## YOUR OBJECTIVE
Lines from the line with "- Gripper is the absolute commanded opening" to the line with "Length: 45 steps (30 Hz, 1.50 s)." in the entries below, and only those, must be output exactly, with both ends included.

** EXTRACTED MATERIAL follows **

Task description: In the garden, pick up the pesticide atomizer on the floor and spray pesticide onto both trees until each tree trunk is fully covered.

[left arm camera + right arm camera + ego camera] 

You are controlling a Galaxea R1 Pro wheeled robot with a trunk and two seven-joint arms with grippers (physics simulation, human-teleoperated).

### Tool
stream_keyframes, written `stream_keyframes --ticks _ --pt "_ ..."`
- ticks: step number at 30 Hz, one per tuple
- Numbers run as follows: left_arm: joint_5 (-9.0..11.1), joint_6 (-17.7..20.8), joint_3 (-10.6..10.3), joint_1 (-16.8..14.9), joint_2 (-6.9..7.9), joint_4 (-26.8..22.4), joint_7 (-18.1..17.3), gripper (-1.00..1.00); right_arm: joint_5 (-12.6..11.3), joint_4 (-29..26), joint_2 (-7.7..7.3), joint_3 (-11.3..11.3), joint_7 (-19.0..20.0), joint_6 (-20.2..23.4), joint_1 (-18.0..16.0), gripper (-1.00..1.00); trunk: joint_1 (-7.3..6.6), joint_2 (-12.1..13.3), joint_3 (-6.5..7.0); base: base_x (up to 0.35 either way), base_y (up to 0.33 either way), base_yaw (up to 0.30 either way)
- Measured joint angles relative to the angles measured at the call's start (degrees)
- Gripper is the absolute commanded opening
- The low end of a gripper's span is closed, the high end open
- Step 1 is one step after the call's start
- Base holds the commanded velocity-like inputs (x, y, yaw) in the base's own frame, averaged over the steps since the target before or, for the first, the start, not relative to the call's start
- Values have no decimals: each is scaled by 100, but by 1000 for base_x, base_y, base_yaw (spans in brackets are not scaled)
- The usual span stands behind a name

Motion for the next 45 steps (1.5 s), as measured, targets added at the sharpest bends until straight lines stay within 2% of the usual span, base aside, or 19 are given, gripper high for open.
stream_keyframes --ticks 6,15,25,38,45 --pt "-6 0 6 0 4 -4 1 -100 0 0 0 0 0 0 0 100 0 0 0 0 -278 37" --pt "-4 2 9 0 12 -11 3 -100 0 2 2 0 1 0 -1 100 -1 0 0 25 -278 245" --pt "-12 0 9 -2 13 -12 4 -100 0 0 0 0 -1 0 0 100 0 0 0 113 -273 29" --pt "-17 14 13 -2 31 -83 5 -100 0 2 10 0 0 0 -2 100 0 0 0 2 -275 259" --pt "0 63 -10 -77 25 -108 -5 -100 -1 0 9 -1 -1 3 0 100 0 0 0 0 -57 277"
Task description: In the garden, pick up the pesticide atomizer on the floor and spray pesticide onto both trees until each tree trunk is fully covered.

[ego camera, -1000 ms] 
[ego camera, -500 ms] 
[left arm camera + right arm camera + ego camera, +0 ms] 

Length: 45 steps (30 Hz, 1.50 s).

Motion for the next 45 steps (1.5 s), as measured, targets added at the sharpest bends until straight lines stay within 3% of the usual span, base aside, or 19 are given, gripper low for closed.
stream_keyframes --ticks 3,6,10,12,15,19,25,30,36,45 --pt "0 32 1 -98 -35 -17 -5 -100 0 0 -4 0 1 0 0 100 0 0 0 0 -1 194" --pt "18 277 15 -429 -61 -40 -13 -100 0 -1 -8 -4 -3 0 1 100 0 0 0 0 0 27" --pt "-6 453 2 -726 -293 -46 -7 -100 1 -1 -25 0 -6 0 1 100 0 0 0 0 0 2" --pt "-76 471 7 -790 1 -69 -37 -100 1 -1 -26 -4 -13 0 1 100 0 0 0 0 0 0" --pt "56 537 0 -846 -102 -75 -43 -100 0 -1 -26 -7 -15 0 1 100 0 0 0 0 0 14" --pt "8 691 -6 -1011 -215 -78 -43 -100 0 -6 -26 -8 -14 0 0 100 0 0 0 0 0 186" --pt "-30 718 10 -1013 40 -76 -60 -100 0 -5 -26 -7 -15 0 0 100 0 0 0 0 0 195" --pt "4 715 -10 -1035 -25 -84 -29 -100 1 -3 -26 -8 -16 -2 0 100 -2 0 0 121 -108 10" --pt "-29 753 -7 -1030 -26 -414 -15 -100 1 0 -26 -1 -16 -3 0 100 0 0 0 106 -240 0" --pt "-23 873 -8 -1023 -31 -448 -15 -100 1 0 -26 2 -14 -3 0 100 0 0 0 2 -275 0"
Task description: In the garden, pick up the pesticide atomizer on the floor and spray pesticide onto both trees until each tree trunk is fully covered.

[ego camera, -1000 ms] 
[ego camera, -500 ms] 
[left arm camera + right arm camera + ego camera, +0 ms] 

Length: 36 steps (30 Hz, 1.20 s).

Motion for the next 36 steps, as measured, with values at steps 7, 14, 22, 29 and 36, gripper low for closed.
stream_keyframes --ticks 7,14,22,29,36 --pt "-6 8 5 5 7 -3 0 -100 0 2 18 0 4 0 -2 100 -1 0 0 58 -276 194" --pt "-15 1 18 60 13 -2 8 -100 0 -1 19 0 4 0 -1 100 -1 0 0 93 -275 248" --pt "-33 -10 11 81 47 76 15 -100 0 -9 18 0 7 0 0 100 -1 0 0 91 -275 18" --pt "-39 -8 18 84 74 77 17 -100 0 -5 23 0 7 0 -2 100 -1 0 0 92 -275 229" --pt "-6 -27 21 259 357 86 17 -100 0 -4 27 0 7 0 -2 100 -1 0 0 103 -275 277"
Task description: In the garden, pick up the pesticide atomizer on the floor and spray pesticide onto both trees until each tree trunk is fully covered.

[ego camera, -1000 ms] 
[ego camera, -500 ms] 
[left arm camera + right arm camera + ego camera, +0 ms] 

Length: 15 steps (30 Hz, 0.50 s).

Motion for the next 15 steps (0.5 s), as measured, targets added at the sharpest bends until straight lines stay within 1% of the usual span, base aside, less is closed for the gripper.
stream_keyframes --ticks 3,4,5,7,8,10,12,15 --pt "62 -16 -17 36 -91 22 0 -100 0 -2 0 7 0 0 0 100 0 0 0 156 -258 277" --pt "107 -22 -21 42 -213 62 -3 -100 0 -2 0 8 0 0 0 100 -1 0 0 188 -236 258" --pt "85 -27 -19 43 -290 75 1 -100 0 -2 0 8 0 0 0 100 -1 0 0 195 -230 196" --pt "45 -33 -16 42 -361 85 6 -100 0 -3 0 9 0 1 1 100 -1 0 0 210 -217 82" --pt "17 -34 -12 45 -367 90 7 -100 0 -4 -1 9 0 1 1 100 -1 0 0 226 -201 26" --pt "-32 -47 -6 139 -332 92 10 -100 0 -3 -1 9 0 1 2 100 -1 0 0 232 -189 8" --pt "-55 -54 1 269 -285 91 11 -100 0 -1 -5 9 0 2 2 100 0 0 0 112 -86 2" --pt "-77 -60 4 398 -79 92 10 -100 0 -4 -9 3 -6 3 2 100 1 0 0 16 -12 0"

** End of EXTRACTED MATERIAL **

## ANSWER BOX
- Gripper is the absolute commanded opening
- The low end of a gripper's span is closed, the high end open
- Step 1 is one step after the call's start
- Base holds the commanded velocity-like inputs (x, y, yaw) in the base's own frame, averaged over the steps since the target before or, for the first, the start, not relative to the call's start
- Values have no decimals: each is scaled by 100, but by 1000 for base_x, base_y, base_yaw (spans in brackets are not scaled)
- The usual span stands behind a name

Motion for the next 45 steps (1.5 s), as measured, targets added at the sharpest bends until straight lines stay within 2% of the usual span, base aside, or 19 are given, gripper high for open.
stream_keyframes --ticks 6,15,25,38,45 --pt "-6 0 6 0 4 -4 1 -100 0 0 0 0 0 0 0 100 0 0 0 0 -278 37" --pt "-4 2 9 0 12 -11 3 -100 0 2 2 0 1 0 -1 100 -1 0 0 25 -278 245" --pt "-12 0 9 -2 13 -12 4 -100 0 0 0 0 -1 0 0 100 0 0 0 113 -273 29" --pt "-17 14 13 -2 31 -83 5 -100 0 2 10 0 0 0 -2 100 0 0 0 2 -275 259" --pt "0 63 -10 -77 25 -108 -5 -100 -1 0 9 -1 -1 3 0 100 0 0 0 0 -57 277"
Task description: In the garden, pick up the pesticide atomizer on the floor and spray pesticide onto both trees until each tree trunk is fully covered.

[ego camera, -1000 ms] 
[ego camera, -500 ms] 
[left arm camera + right arm camera + ego camera, +0 ms] 

Length: 45 steps (30 Hz, 1.50 s).

This exercise requires nothing more.